Comment Re:Ha ha rupert (Score 1) 52

That's probably why it became popular. The development of social networking mirrors the rise and development of the internet. Myspace is to social networking what Geocities was to the early web.

Plus, it was 'the thing' to do if you were in a band, so just about everybody from major to indie was on there and that attracted a ton of their users.

Comment Re:Wake me up... (Score 1) 129

That's a trivial non-point. I'm sure it's a devious statement to make on Slashdot, but open software does not necessarily mean _better_ software. See Windows vs Linux, iPhone vs Android, Nintendo DS or PSP vs one of those Chinese handhelds, and of course Opera vs Firefox.
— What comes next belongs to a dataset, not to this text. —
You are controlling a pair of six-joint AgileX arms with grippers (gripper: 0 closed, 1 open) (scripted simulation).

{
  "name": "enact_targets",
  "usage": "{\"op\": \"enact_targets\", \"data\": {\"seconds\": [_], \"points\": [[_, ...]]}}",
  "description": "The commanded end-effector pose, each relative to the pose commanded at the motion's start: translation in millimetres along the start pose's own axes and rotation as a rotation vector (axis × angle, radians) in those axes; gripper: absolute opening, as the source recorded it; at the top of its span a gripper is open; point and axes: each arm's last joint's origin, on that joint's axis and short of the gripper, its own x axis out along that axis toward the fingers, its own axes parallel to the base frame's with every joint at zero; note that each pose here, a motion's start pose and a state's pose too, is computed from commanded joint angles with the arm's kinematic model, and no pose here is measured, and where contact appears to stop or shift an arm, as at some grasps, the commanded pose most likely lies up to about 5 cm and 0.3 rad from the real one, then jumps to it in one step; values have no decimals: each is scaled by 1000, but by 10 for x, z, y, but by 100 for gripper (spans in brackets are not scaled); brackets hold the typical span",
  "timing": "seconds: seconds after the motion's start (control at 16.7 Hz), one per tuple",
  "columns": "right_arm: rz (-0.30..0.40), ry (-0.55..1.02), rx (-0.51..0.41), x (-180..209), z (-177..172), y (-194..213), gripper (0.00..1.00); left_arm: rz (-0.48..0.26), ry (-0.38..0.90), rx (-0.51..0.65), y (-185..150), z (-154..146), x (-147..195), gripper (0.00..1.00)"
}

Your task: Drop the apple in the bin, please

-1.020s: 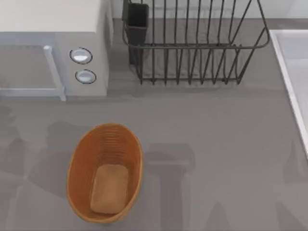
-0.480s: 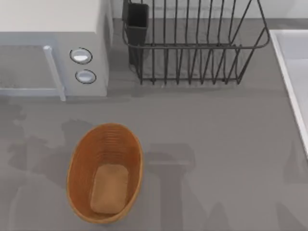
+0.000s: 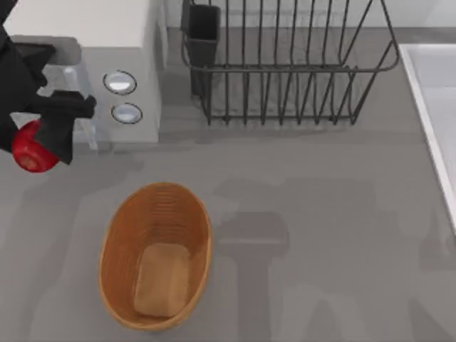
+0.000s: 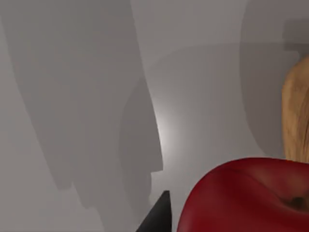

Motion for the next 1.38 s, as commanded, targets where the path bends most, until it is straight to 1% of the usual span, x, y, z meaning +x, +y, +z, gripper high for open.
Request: {"op": "enact_targets", "data": {"seconds": [0.12, 0.24, 0.36, 0.54, 0.66, 0.78, 0.9, 1.26, 1.38], "points": [[0, 0, 0, 0, 0, 0, 100, 52, 38, -75, -453, 43, 85, 0], [0, 0, 0, 0, 0, 0, 100, 126, 53, -147, -891, 26, 167, 0], [0, 0, 0, 0, 0, 0, 100, 211, 39, -206, -1285, -47, 225, 0], [0, 0, 0, 0, 0, 0, 100, 332, -11, -253, -1751, -205, 286, 0], [0, 0, 0, 0, 0, 0, 100, 402, -44, -257, -1967, -306, 329, 0], [0, 0, 0, 0, 0, 0, 100, 457, -65, -245, -2103, -382, 370, 0], [0, 0, 0, 0, 0, 0, 100, 488, -71, -228, -2167, -421, 401, 0], [0, 0, 0, 0, 0, 0, 100, 487, -72, -228, -2153, -421, 398, 0], [0, 0, 0, 0, 0, 0, 100, 485, -74, -229, -2106, -409, 468, 0]]}}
Opening Opera would gain absolutely nothing beyond appealing to OSS zealots, especially now that they've stolen/adopted Firefox's plugins model.

Comment Yet 90% of my web browsing is with Flash disabled (Score 1) 63

Over umpteen versions and so many years, and they still haven't added settings to disable audio (banners and embedded video commercials with audio enabled have become worse over time) and it has only grown increasingly bloated over hogging processing and memory. Thankfully Opera makes it simple and accessible to disable the plugin for the majority of browsing, or even on a per-site basis for the worst offenders. But these are things that Adobe should be implementing so users can take control of what plays on their PC.
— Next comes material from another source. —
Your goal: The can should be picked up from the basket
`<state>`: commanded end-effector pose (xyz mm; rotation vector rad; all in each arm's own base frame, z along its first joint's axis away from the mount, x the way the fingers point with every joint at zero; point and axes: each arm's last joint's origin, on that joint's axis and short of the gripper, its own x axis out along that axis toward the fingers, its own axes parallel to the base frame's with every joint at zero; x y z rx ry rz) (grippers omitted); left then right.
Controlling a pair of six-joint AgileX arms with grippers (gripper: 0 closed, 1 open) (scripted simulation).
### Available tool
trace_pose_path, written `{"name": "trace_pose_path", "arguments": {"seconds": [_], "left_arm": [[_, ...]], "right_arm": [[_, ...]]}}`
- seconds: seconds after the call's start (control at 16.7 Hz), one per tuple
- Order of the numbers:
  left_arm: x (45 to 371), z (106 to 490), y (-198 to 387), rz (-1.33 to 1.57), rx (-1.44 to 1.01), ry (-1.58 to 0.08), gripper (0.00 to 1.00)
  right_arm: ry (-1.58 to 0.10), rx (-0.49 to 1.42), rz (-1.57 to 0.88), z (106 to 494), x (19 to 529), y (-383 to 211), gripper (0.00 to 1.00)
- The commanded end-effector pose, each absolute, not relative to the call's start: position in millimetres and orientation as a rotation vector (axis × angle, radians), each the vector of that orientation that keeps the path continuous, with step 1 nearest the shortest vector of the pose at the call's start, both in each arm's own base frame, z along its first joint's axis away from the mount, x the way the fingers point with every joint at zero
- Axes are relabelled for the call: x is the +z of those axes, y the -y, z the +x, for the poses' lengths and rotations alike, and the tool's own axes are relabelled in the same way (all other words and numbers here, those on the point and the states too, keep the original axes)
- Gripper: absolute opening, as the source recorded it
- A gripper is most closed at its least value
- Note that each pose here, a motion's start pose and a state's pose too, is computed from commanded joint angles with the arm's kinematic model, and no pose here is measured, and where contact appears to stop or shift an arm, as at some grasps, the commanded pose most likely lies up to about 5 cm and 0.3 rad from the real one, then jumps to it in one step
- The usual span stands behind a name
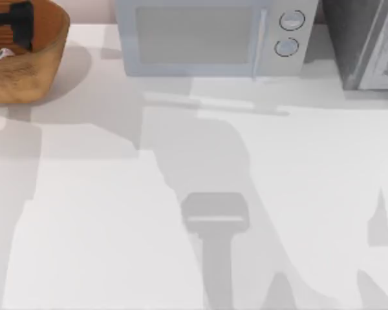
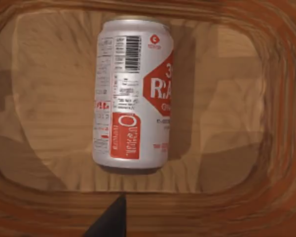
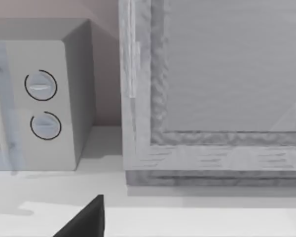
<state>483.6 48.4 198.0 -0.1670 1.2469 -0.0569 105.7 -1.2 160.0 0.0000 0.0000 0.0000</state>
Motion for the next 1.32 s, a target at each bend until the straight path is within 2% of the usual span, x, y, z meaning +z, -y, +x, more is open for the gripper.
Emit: {"name": "trace_pose_path", "arguments": {"seconds": [0.3, 1.02, 1.32], "left_arm": [[178, 512, -65, -0.141, -0.078, -1.309, 1.00], [187, 524, -72, -0.084, -0.099, -1.260, 1.00], [146, 536, -71, -0.089, -0.093, -1.268, 1.00]], "right_arm": [[0.000, 0.000, 0.000, 106, 160, 1, 1.00], [0.000, 0.000, 0.000, 106, 160, 1, 1.00], [0.000, 0.000, 0.000, 106, 160, 1, 1.00]]}}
One of the things I had to consider when I bought my iPhone recently was that it couldn't play Flash--and the more I debated this the more I realized that 99% of Flash on the web is now junk. Despite the occasional Flash game or intentionally viewing an embedded video, I suspect we would all be better off without it on most sites.

Comment So what? They could make that any time they want (Score 1) 210

They've been sitting on remaking FF7 for years. $150 million would probably be covered by just the initial release if they were to produce an updated version with modern tech.

Not that I care either way--I hated that game and pay less attention to Square with each year. But they _could_ do it any time if they only wanted to.